■ WHAT YOU WILL DO: As the answer, set down the lines below from the one containing "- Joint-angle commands" through the one containing "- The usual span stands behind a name", exactly and inclusively, and no others.

[TASK INPUTS — start]

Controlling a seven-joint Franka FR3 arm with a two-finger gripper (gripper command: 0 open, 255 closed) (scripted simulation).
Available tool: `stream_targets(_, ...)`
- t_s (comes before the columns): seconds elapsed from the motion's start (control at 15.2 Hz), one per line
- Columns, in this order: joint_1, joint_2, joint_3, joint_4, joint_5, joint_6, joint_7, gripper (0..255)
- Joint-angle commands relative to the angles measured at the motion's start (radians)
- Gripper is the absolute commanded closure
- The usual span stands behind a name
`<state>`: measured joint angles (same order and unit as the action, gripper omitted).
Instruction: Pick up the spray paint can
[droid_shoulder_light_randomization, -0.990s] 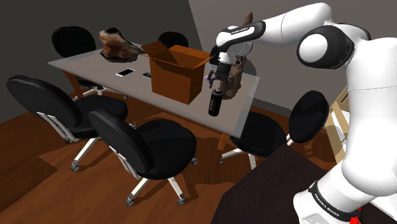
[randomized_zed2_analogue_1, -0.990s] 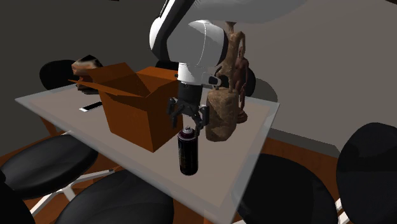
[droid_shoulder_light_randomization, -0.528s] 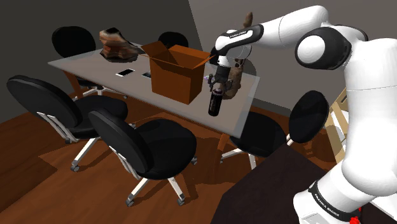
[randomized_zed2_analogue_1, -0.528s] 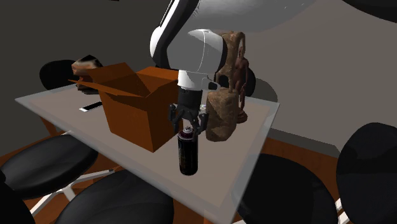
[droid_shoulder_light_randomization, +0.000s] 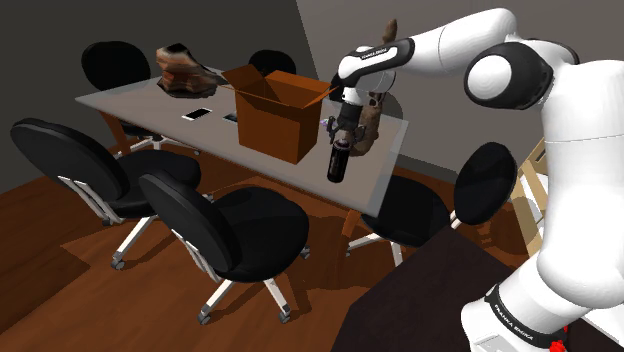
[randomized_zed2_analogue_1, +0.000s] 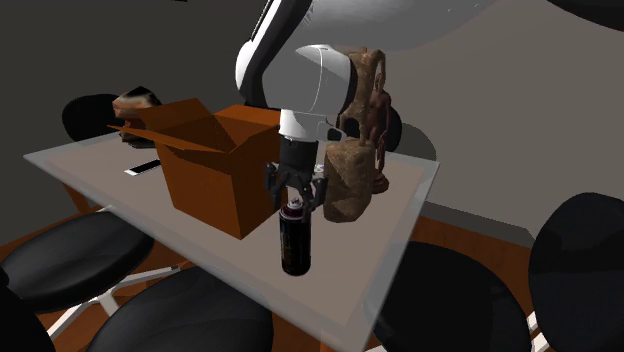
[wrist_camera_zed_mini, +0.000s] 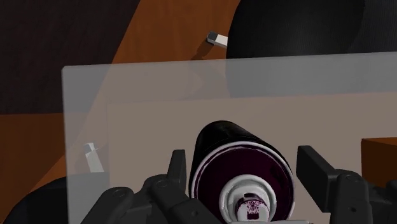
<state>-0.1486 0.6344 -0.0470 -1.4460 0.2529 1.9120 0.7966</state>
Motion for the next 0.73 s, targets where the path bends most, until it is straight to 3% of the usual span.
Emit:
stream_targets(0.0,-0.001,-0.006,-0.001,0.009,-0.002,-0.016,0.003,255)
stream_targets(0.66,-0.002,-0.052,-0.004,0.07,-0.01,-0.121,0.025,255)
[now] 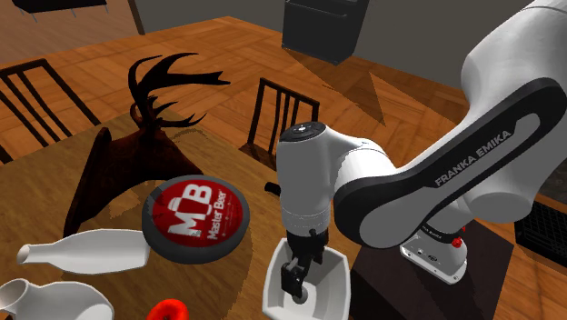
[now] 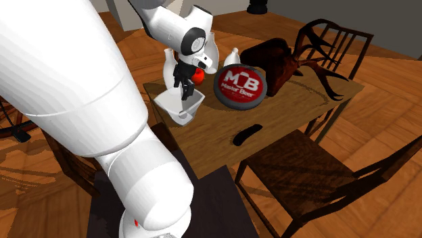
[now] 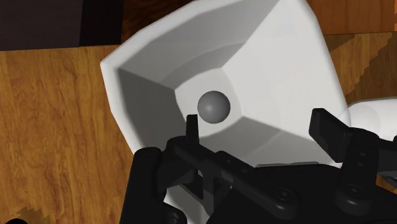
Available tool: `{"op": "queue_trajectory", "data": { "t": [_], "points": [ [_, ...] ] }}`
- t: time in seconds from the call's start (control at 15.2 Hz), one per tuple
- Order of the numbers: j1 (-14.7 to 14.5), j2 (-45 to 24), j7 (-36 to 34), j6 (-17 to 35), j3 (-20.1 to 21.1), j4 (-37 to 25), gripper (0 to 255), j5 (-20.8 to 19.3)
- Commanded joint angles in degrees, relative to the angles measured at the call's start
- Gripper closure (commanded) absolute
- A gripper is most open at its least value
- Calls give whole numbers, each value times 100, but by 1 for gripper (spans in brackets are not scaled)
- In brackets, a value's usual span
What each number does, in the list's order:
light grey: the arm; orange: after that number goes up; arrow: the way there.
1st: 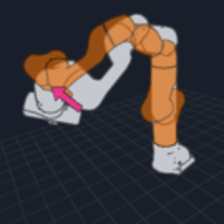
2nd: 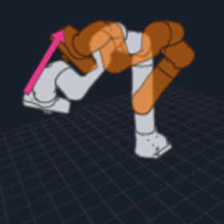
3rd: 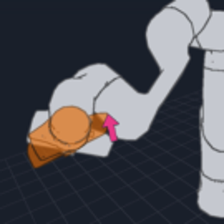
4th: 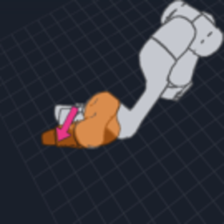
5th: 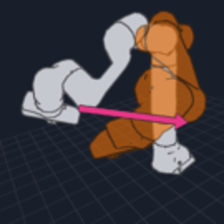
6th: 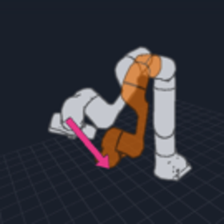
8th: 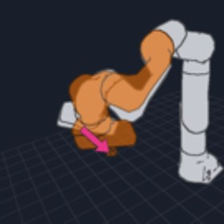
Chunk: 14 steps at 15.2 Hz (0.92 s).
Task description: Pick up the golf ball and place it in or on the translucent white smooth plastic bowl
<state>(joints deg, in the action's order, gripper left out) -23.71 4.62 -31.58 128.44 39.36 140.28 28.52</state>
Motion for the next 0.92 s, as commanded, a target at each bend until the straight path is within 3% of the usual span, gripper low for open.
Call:
{"op": "queue_trajectory", "data": {
  "t": [0.0,0.07,0.33,0.86],
  "points": [
    [0,0,0,0,0,0,0,0],
    [0,0,0,0,0,0,0,0],
    [117,485,66,-856,-220,-355,0,-8],
    [113,485,66,-856,-224,-355,0,-9]
  ]
}}
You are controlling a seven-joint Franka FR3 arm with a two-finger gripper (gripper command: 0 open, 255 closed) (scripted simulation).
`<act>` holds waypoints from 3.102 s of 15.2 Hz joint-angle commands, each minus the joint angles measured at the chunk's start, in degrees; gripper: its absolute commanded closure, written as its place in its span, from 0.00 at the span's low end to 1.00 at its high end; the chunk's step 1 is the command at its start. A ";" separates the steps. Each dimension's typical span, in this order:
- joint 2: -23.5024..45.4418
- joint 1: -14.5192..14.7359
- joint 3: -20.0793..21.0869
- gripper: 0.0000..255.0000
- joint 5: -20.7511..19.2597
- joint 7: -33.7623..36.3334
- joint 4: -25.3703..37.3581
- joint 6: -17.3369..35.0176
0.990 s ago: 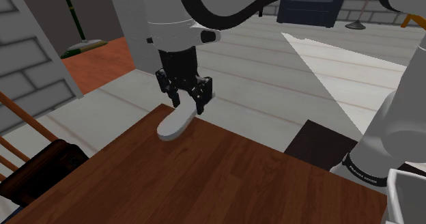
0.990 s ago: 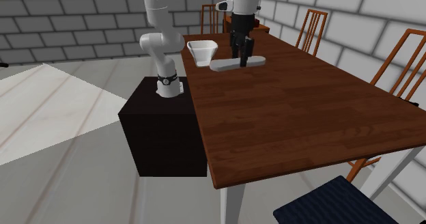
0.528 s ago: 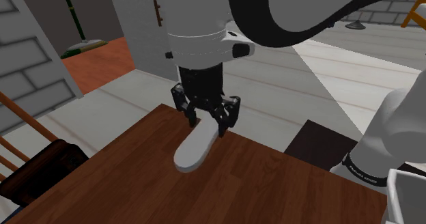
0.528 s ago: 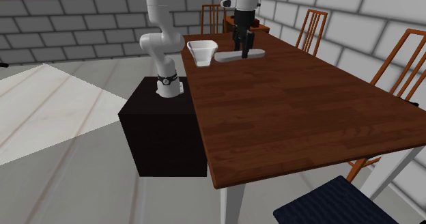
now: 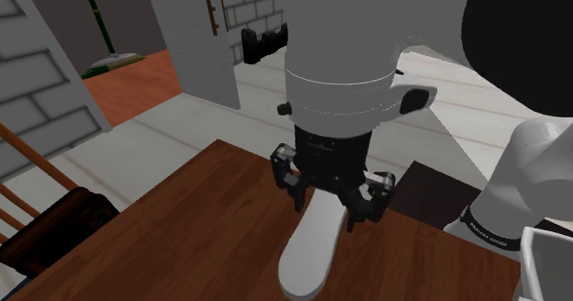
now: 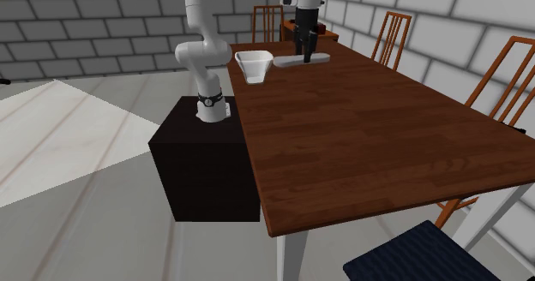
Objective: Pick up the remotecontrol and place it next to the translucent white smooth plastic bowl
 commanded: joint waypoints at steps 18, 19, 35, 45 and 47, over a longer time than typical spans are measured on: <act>-15.61 12.89 9.59 1.00 14.24 18.15 -3.87 -5.03; -15.88 13.26 10.48 1.00 14.78 19.40 -3.43 -5.25; -16.62 14.20 18.32 1.00 18.97 23.23 -9.26 2.60; -15.34 12.80 23.34 1.00 20.84 22.61 -14.70 10.17; -14.94 12.30 24.56 1.00 21.19 22.51 -15.65 11.74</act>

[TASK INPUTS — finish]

■ RESPONSE AREA:
- Joint-angle commands relative to the angles measured at the motion's start (radians)
- Gripper is the absolute commanded closure
- The usual span stands behind a name

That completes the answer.